_Directions_:
Pull from the data below each line where the word "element" occurs, and copy it.

_Entries shown_:
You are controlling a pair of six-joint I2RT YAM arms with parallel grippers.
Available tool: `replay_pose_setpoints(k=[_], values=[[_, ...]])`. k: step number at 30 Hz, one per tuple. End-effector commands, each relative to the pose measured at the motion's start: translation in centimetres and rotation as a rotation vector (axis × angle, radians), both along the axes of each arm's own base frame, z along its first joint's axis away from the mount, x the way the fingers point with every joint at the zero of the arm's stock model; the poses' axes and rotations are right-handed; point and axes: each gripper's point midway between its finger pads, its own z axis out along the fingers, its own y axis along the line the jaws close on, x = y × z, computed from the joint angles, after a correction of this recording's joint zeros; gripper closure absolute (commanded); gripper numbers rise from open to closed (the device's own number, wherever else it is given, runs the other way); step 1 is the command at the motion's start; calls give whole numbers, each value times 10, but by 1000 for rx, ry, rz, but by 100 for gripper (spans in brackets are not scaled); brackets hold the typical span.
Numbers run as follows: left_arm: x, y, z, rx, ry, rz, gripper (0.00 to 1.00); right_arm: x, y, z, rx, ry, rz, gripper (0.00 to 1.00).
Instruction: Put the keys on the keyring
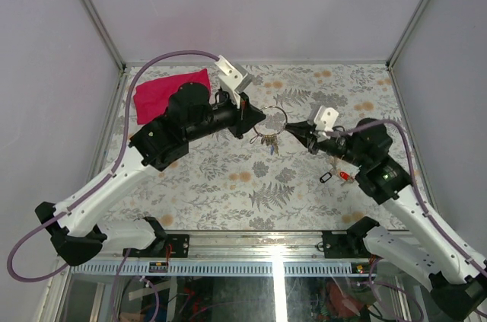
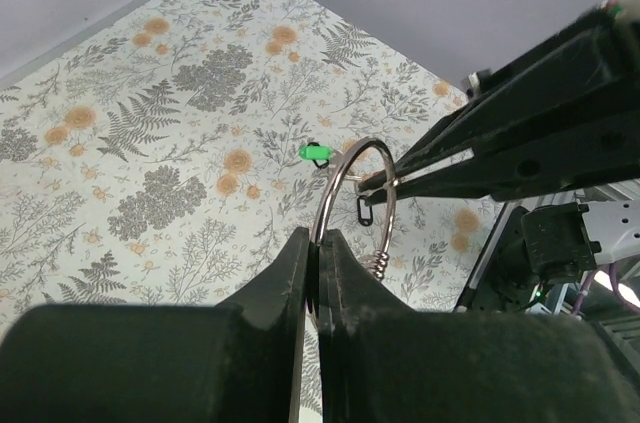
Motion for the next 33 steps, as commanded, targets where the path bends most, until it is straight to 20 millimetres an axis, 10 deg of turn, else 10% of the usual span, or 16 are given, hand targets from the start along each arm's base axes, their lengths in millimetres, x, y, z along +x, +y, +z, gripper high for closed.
replay_pose_setpoints(k=[1,16,33], values=[[6,14,18,-35,-83,58,95,-8,-19,-4,-157,237,-70,99],[14,5,-9,-14,-65,55,66,-34,-31,-14,-235,666,-138,100],[-6,-18,-40,-93,-101,-69,34,-6,-20,-43,-222,951,-311,100]])
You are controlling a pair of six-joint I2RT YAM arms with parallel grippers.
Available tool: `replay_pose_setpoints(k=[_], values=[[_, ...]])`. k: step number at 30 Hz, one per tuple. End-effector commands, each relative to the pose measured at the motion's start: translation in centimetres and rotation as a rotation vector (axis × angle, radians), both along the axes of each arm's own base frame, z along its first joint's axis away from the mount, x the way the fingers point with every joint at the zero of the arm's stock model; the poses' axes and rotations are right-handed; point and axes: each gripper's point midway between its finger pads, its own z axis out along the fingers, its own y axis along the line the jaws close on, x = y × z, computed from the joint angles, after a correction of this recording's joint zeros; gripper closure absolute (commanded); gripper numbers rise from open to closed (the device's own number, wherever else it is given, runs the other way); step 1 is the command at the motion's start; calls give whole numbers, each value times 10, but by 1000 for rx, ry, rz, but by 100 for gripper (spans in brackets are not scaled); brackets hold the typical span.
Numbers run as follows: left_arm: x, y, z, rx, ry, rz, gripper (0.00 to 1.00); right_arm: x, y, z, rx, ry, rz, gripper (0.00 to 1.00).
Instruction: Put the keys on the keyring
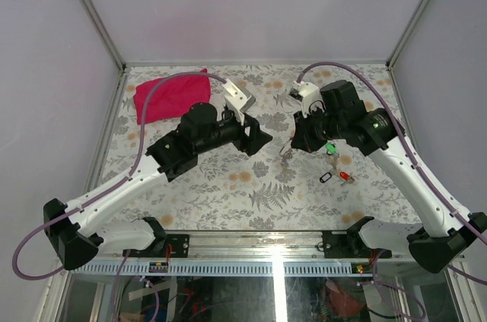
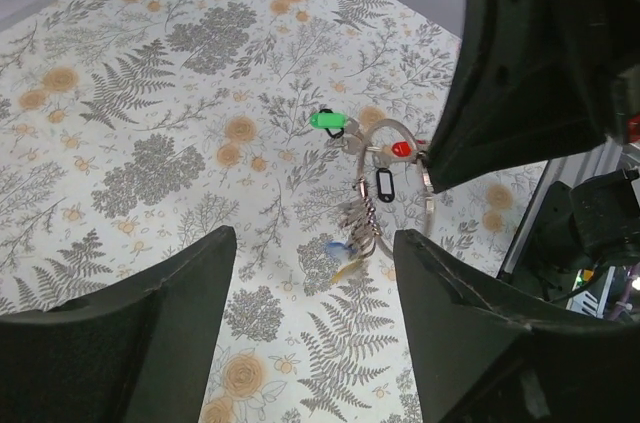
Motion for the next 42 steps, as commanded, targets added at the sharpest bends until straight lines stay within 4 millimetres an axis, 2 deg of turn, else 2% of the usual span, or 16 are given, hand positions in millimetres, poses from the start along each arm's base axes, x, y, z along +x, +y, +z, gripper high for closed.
replay_pose_setpoints(k=[1,6,11,19,22,26,29,33,42], values=[[-11,-14,32,-126,-116,-63,34,14,6,18,57,0,-95,100],[-23,-30,21,-111,-137,-100,33,21,14,20,90,24,-127,100],[-21,-41,-1,-28,-171,-94,33,18,19,23,111,41,-106,100],[-18,-58,-16,39,-206,-105,35,13,15,26,105,49,-108,100],[-11,-61,-26,69,-219,-79,38,11,15,28,108,54,-103,100],[-1,-60,-33,102,-252,-17,48,7,14,27,98,70,-93,100],[7,-56,-33,98,-294,42,53,2,11,26,87,84,-88,100],[16,-52,-27,72,-346,112,54,-7,10,23,76,119,-62,100],[12,-60,-20,45,-423,117,53,-19,6,19,51,150,-28,100]])
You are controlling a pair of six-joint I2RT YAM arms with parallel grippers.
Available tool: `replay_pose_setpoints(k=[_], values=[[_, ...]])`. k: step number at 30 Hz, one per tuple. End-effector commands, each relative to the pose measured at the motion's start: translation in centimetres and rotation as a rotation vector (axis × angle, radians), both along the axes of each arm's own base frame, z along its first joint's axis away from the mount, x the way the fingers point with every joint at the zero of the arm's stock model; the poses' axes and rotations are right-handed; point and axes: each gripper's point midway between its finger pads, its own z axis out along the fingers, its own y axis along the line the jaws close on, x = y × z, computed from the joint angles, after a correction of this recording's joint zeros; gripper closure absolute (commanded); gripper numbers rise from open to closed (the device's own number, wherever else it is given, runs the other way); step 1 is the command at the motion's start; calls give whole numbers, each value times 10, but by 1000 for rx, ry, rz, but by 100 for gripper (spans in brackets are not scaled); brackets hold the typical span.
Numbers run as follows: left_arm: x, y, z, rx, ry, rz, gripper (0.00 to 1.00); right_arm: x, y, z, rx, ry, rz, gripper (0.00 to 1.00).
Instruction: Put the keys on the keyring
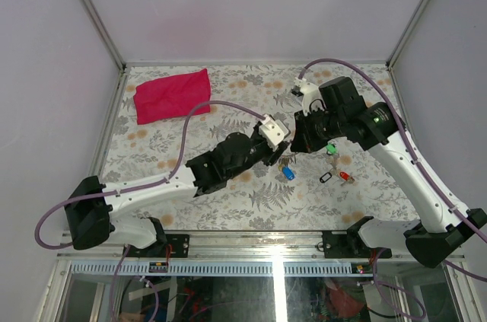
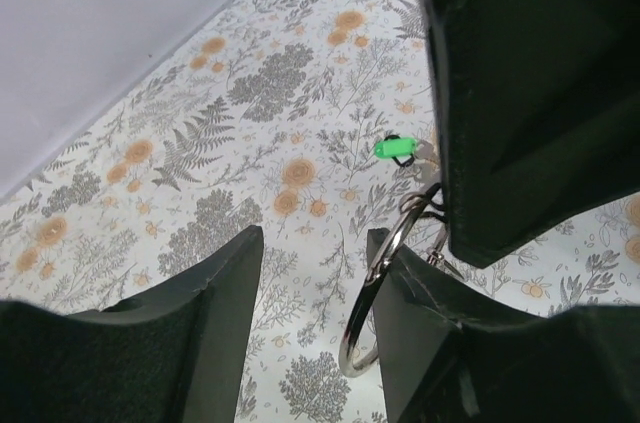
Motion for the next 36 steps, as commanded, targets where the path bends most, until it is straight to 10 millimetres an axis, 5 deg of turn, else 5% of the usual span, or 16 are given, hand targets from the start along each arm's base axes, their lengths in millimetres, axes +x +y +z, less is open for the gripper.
replay_pose_setpoints(k=[1,15,24,36], values=[[2,-8,32,-82,-117,10,53,-7,1,16,28,-9,39,100],[-25,-27,39,0,-247,-48,57,-12,-2,9,2,13,65,99],[-34,-38,38,49,-261,-68,100,-8,-6,13,-1,-45,52,99],[-41,-33,61,-126,-143,-36,100,1,2,46,173,-318,57,90]])
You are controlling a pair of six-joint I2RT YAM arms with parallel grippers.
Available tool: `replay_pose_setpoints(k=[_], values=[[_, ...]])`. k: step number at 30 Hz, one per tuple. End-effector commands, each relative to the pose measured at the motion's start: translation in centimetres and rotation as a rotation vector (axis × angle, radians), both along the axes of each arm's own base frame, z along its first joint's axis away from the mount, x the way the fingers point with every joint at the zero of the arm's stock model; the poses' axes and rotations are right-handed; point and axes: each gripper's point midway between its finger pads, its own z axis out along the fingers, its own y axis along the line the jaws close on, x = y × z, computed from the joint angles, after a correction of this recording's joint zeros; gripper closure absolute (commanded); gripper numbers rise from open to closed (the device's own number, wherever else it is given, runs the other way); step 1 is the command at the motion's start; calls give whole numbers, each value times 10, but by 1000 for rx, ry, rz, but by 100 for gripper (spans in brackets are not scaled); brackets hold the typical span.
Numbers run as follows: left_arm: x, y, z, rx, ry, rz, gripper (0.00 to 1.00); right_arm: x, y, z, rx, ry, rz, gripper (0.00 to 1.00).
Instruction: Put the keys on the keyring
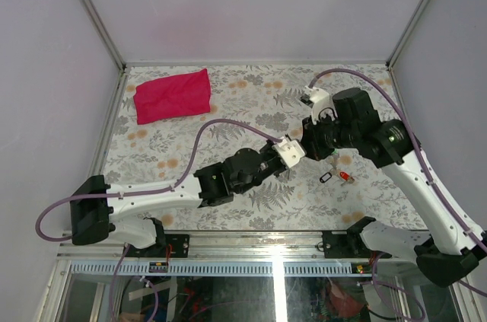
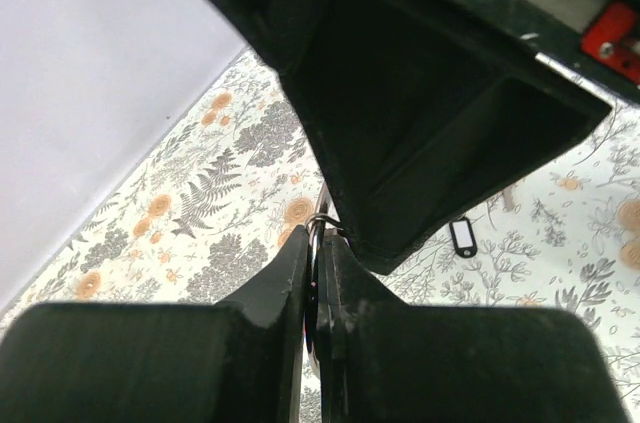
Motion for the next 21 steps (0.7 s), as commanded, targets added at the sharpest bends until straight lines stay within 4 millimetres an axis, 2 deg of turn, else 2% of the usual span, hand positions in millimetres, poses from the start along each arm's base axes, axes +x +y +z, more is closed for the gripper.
replay_pose_setpoints(k=[1,5,11,21], values=[[-6,-3,46,-189,35,1,100,14,14,43,164,-224,22,89],[-8,-1,53,-230,56,1,100,14,15,51,221,-297,18,85],[-9,-2,58,-254,71,-4,100,12,16,50,260,-328,18,78],[-6,6,70,-302,77,28,100,12,14,43,288,-350,-4,75]])
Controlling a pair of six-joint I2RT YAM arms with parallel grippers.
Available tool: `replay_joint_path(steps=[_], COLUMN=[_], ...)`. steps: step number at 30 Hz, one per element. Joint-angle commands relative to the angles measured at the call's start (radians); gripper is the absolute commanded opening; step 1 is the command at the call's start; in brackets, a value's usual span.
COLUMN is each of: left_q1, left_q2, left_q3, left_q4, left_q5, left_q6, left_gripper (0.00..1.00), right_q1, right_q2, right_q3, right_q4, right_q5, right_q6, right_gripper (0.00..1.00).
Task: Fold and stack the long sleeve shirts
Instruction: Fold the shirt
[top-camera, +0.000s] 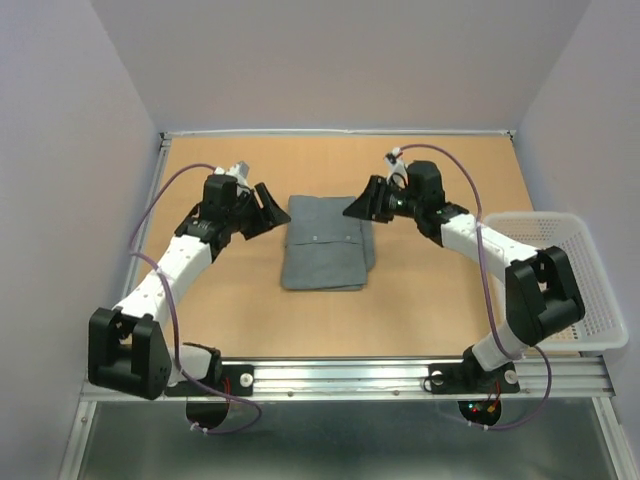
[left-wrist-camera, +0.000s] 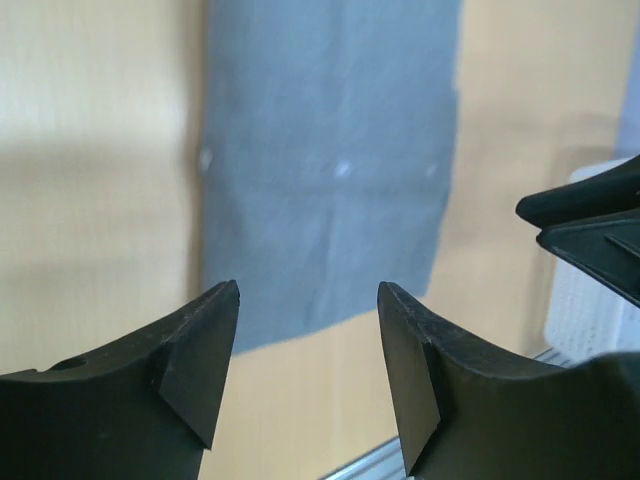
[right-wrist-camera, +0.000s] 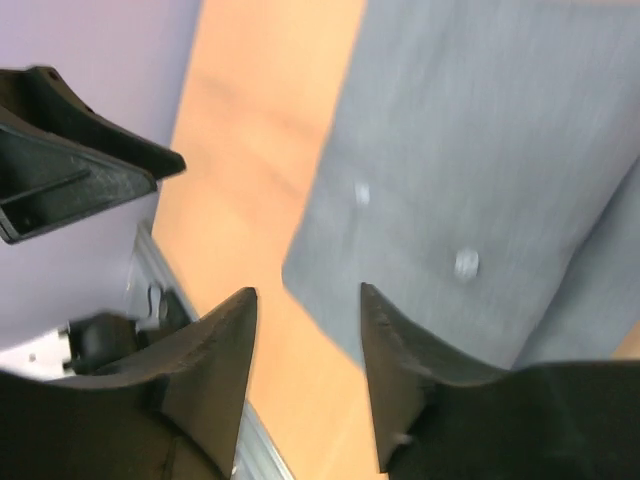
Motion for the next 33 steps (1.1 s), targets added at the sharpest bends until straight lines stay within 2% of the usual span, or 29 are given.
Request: replay_joint_path(steps=[1, 3, 8, 12, 17, 20, 27, 31, 33], left_q1=[0.008, 0.008, 0.006, 0.006, 0.020, 0.043, 0.069, 0.081, 0.075], left_q2=[0.139, 0.204, 0.431, 0.615, 0.808, 0.923, 0.970, 0.883, 0.741], left_q3=[0.120, 0.189, 0.384, 0.467, 0.519, 0.550, 0.498, 0.439, 0.396], left_q4=[0.098, 0.179, 0.256, 0.331, 0.434, 0.461, 0.507, 0.540, 0.540], left_q5=[0.060, 0.077, 0.099, 0.125, 0.145, 0.175, 0.154, 0.163, 0.161], left_q6=[-0.027, -0.050, -0.066, -0.081, -0.093, -0.116, -0.096, -0.098, -0.087], left_gripper=[0.70, 0.70, 0.69, 0.65, 0.62, 0.61, 0.60, 0.60, 0.60], right_q1=[-0.026, -0.026, -0.024, -0.027, -0.040, -0.066, -0.121, -0.133, -0.133], right_q2=[0.077, 0.131, 0.275, 0.454, 0.594, 0.678, 0.659, 0.575, 0.510], right_q3=[0.210, 0.264, 0.321, 0.377, 0.368, 0.336, 0.203, 0.235, 0.259], right_q4=[0.002, 0.034, 0.316, 0.454, 0.539, 0.598, 0.640, 0.617, 0.562], right_q5=[0.079, 0.102, 0.136, 0.153, 0.242, 0.242, 0.239, 0.178, 0.136], right_q6=[0.027, 0.066, 0.258, 0.365, 0.405, 0.452, 0.419, 0.364, 0.344], right_gripper=[0.55, 0.57, 0.56, 0.53, 0.51, 0.50, 0.50, 0.50, 0.50])
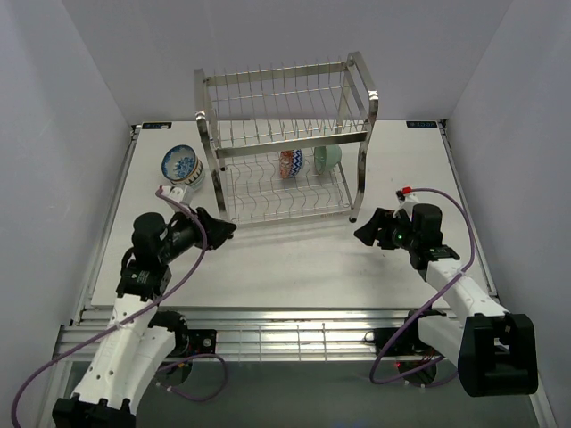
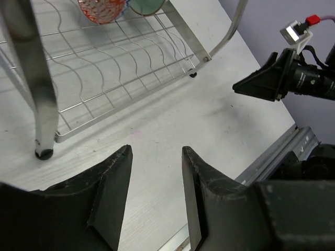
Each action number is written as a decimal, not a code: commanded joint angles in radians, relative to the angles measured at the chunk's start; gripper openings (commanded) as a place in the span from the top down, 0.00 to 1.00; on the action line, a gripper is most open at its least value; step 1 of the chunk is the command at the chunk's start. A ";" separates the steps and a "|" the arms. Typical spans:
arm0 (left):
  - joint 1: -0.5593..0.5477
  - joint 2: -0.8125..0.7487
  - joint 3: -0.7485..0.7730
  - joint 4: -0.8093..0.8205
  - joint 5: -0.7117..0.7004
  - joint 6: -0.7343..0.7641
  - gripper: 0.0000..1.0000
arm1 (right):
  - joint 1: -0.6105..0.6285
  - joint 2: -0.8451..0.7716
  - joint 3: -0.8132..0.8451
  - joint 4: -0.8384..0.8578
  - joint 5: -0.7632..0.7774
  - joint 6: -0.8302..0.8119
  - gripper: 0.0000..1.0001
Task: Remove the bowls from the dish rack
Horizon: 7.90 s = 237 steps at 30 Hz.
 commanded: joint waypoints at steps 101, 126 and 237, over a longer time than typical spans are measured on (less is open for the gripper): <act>-0.381 1.440 0.666 0.842 -0.511 -0.237 0.89 | -0.014 0.103 -0.032 0.156 -0.101 0.022 0.03; -0.340 1.457 0.540 1.331 -0.276 -0.475 1.00 | -0.014 0.120 -0.027 0.159 -0.104 0.017 0.03; 0.043 0.193 0.069 -0.149 -0.698 -0.191 1.00 | 0.009 0.112 -0.026 0.125 -0.081 -0.014 0.04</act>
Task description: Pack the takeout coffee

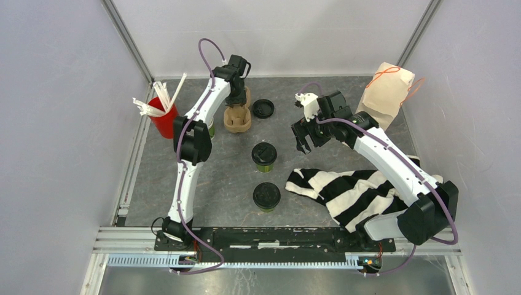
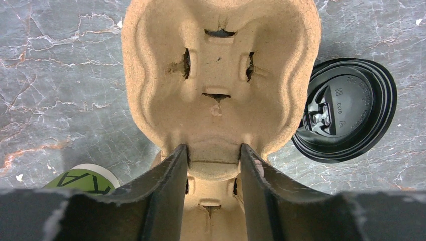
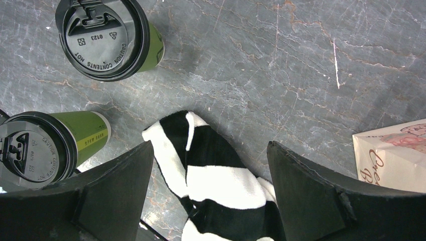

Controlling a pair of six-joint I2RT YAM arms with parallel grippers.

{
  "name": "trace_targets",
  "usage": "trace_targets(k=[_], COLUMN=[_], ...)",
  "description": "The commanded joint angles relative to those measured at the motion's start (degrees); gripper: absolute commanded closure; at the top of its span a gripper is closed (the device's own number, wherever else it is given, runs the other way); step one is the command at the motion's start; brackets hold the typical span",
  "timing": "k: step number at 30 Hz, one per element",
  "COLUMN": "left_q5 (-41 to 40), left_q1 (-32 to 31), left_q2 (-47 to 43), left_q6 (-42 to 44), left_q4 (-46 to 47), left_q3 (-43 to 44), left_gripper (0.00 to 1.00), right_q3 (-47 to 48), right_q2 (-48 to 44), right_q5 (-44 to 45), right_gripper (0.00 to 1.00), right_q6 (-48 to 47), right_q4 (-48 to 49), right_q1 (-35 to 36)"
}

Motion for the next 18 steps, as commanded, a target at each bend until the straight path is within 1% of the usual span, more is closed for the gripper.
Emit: trace_targets(k=[1,10,15,17,18], left_q5=[-0.9,-3.44,-8.4,-5.11,-1.64], left_q1=[0.31,0.06,-1.08,0.48,1.66], left_q2=[-0.06,-3.03,-5.69,-4.52,-3.61], left_q6=[-1.81,-1.45,-0.64,-1.8,-3.73], left_q4=[1.07,-0.15,0.31,0.39,-0.38], left_q3=[1.26,2.09,0.65,0.43,1.37], left_gripper=[0.57,0.77,0.88,0.97,0.98], right_q3=[2.41,2.51,2.68,2.71,2.69], right_q2=[0.47,0.75,0.98,1.07,1.08], right_q5=[0.05,0.25,-0.07,-0.23,-0.31], right_gripper=[0.1,0.1,0.1,0.11,0.1], right_q6=[-0.75,-0.8,-0.75,-0.76,-0.75], right_q4=[0.34,0.23,0.29,0.31,0.38], right_q1=[0.22,0.22,0.16,0.2,0.2])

_Solution to this exercise_:
Available tool: `replay_joint_path(steps=[_], COLUMN=[_], ...)`. steps: step number at 30 Hz, one per element. Joint-angle commands relative to the angles measured at the call's start (radians); gripper is the absolute commanded opening; step 1 is the command at the call's start; in brackets, a value's usual span.
  "timing": "k: step number at 30 Hz, one per element",

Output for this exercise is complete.